▶ Work item
Please transcribe exactly, and only, the lines of the data below between the line holding "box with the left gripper" and the line holding "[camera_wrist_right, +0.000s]", inclusive.
(Supplied entries Opens)
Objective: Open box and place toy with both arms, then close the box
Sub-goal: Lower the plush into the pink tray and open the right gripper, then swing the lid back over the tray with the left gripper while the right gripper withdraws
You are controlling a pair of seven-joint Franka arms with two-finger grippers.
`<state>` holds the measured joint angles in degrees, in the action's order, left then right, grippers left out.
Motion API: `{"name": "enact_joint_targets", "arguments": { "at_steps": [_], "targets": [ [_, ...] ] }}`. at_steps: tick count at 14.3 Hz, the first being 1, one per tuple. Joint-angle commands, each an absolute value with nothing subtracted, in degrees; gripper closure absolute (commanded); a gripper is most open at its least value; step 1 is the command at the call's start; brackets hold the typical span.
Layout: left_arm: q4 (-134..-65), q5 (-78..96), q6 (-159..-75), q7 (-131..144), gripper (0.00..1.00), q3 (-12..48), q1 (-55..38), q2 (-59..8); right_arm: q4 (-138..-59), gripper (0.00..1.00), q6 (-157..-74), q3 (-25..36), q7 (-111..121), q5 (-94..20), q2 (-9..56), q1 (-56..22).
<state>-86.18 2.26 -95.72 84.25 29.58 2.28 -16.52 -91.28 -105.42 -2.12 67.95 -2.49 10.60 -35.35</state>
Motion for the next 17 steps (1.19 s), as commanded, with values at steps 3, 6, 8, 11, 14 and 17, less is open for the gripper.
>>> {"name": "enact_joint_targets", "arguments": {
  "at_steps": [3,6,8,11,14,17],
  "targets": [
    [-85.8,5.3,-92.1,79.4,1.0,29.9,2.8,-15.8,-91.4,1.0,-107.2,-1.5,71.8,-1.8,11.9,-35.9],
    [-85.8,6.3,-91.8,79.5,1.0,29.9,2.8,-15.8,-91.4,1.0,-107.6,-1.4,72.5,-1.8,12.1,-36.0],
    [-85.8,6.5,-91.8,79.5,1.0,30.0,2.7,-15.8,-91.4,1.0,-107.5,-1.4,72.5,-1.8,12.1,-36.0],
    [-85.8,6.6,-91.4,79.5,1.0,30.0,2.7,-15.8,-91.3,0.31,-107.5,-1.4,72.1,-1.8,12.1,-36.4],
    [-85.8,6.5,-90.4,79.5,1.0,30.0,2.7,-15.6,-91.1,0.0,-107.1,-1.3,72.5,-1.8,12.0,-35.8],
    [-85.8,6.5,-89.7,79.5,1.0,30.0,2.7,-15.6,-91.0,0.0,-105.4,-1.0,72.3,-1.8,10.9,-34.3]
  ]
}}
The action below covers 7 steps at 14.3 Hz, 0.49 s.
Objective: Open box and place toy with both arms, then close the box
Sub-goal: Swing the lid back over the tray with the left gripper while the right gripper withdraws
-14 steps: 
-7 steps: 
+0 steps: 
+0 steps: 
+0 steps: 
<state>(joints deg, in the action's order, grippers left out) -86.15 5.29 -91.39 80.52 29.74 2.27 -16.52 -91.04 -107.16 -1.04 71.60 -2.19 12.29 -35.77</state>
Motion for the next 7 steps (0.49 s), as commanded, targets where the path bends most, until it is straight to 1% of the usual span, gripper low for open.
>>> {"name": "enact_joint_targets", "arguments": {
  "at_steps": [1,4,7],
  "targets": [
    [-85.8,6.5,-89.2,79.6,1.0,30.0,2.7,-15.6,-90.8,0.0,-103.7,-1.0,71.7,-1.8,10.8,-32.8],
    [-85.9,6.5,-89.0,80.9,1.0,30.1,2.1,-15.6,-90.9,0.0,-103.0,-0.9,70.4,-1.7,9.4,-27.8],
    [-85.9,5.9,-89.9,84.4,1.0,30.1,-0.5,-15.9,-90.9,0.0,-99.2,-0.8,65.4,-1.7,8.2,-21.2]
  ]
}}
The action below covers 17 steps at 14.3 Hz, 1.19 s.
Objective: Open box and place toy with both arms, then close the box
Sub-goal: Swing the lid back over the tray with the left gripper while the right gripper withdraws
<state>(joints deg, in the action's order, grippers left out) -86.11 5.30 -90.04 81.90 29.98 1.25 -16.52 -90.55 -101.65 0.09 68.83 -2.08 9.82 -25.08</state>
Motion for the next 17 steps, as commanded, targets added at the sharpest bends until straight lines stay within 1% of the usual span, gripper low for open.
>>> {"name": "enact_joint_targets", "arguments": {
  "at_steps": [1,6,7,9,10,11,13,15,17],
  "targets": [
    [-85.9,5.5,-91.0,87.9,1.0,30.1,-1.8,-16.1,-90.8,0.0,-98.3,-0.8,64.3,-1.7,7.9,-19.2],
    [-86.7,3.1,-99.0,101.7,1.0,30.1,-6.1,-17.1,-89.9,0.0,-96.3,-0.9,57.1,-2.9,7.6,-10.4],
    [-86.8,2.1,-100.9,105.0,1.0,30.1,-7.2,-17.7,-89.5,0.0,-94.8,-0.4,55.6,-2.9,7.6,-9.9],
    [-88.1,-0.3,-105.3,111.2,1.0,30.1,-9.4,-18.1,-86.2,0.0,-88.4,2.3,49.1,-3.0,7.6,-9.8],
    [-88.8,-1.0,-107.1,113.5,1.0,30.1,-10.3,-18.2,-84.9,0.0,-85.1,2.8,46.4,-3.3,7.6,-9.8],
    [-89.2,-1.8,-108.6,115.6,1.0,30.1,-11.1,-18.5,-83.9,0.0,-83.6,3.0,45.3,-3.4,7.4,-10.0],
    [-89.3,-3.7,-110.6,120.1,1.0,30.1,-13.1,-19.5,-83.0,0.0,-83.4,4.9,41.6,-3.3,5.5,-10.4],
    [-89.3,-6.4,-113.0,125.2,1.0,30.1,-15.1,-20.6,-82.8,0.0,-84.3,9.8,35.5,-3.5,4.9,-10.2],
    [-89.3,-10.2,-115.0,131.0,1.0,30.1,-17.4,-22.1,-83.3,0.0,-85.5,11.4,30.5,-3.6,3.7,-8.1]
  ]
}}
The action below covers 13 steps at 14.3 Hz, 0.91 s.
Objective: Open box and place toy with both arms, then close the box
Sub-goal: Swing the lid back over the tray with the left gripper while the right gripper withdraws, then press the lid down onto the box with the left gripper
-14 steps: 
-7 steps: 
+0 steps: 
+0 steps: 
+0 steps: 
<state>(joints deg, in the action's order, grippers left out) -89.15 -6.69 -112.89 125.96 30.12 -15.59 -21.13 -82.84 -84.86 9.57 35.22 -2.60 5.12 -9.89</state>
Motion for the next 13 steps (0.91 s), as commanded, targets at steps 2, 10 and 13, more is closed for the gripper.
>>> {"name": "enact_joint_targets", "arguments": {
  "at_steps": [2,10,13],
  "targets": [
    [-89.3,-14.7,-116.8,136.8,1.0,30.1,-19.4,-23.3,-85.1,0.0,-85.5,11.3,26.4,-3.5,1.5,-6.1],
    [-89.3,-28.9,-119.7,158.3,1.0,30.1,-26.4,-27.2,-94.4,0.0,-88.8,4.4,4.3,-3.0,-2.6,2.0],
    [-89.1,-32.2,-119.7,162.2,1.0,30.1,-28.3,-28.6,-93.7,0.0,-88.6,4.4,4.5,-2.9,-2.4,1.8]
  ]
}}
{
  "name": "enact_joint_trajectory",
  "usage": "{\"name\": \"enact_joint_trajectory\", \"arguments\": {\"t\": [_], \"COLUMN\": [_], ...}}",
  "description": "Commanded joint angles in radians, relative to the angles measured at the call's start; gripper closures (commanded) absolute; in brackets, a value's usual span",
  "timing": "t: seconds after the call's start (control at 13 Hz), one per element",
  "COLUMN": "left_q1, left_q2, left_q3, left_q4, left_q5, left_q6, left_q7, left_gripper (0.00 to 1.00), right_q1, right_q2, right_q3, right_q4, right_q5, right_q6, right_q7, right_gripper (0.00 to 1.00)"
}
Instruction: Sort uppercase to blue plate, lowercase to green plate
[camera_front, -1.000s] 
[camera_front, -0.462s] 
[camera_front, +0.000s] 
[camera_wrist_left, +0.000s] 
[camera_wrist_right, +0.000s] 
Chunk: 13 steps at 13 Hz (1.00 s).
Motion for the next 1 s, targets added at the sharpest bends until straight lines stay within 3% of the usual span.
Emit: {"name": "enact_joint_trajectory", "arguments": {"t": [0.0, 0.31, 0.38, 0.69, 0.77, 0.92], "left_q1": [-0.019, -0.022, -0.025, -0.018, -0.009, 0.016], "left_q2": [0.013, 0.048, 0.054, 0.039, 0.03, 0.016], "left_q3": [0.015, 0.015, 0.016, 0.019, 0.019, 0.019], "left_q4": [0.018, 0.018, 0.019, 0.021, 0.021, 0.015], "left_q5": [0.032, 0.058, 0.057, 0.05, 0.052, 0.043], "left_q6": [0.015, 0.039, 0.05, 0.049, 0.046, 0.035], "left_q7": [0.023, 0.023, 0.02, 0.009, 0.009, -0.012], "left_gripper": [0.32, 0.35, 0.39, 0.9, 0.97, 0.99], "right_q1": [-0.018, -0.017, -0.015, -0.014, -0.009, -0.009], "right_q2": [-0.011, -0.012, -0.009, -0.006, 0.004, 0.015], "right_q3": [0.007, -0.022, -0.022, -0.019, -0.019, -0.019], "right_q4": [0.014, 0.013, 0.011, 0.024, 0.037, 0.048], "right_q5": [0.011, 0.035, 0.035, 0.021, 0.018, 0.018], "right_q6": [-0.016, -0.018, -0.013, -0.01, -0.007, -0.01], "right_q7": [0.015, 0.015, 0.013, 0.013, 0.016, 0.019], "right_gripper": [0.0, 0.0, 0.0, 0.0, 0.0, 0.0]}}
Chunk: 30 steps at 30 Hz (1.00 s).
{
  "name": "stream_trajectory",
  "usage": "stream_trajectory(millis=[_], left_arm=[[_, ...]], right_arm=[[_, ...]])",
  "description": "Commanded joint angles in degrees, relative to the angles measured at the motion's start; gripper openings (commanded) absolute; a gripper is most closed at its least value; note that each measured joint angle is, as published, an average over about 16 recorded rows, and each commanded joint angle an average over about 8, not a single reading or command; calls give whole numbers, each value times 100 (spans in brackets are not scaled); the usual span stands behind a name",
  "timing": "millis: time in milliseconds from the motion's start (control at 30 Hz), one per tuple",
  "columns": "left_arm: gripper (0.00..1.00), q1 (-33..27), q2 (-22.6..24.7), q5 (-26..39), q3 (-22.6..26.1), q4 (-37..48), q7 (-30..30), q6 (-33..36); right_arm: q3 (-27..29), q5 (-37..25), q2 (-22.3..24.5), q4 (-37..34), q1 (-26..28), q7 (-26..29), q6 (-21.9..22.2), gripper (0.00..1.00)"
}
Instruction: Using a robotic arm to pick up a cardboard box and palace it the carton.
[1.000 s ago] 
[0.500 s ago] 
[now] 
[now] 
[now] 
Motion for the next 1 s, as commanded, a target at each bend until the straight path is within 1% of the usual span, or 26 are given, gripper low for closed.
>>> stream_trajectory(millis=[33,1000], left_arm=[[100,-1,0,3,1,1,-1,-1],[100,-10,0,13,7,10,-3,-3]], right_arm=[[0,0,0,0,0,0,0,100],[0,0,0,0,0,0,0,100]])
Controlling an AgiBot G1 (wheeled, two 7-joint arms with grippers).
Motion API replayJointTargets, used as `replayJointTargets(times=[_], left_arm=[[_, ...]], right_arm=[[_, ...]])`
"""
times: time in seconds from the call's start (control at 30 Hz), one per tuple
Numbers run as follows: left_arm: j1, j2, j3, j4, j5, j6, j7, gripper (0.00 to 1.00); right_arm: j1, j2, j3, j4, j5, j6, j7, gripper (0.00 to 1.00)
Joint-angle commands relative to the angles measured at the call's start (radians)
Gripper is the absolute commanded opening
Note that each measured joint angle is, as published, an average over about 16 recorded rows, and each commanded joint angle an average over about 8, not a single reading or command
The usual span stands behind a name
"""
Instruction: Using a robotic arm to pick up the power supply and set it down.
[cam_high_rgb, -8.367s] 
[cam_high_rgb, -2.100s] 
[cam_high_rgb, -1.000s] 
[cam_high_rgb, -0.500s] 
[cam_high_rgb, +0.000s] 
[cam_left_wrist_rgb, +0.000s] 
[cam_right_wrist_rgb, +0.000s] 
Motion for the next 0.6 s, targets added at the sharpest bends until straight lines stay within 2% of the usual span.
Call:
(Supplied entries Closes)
▶ Output
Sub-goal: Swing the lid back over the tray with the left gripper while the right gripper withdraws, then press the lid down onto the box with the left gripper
-14 steps: 
-7 steps: 
+0 steps: 
+0 steps: 
+0 steps: 
<state>(joints deg, in the action's order, grippers left out) -89.15 -6.69 -112.89 125.96 30.12 -15.59 -21.13 -82.84 -84.86 9.57 35.22 -2.60 5.12 -9.89</state>
Motion for the next 13 steps (0.91 s), as commanded, targets at steps 2, 10 and 13, more is closed for the gripper.
>>> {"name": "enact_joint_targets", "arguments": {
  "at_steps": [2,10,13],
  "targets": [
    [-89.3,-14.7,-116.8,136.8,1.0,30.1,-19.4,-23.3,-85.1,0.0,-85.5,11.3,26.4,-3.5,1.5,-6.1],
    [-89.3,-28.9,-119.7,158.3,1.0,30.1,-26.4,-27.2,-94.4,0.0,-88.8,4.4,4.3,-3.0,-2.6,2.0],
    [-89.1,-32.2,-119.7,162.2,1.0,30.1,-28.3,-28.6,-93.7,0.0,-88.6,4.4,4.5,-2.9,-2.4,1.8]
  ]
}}
{
  "name": "enact_joint_trajectory",
  "usage": "{\"name\": \"enact_joint_trajectory\", \"arguments\": {\"t\": [_], \"COLUMN\": [_], ...}}",
  "description": "Commanded joint angles in radians, relative to the angles measured at the call's start; gripper closures (commanded) absolute; in brackets, a value's usual span",
  "timing": "t: seconds after the call's start (control at 13 Hz), one per element",
  "COLUMN": "left_q1, left_q2, left_q3, left_q4, left_q5, left_q6, left_q7, left_gripper (0.00 to 1.00), right_q1, right_q2, right_q3, right_q4, right_q5, right_q6, right_q7, right_gripper (0.00 to 1.00)"
}
Instruction: Sort uppercase to blue plate, lowercase to green plate
[camera_front, -1.000s] 
[camera_front, -0.462s] 
[camera_front, +0.000s] 
[camera_wrist_left, +0.000s] 
[camera_wrist_right, +0.000s] 

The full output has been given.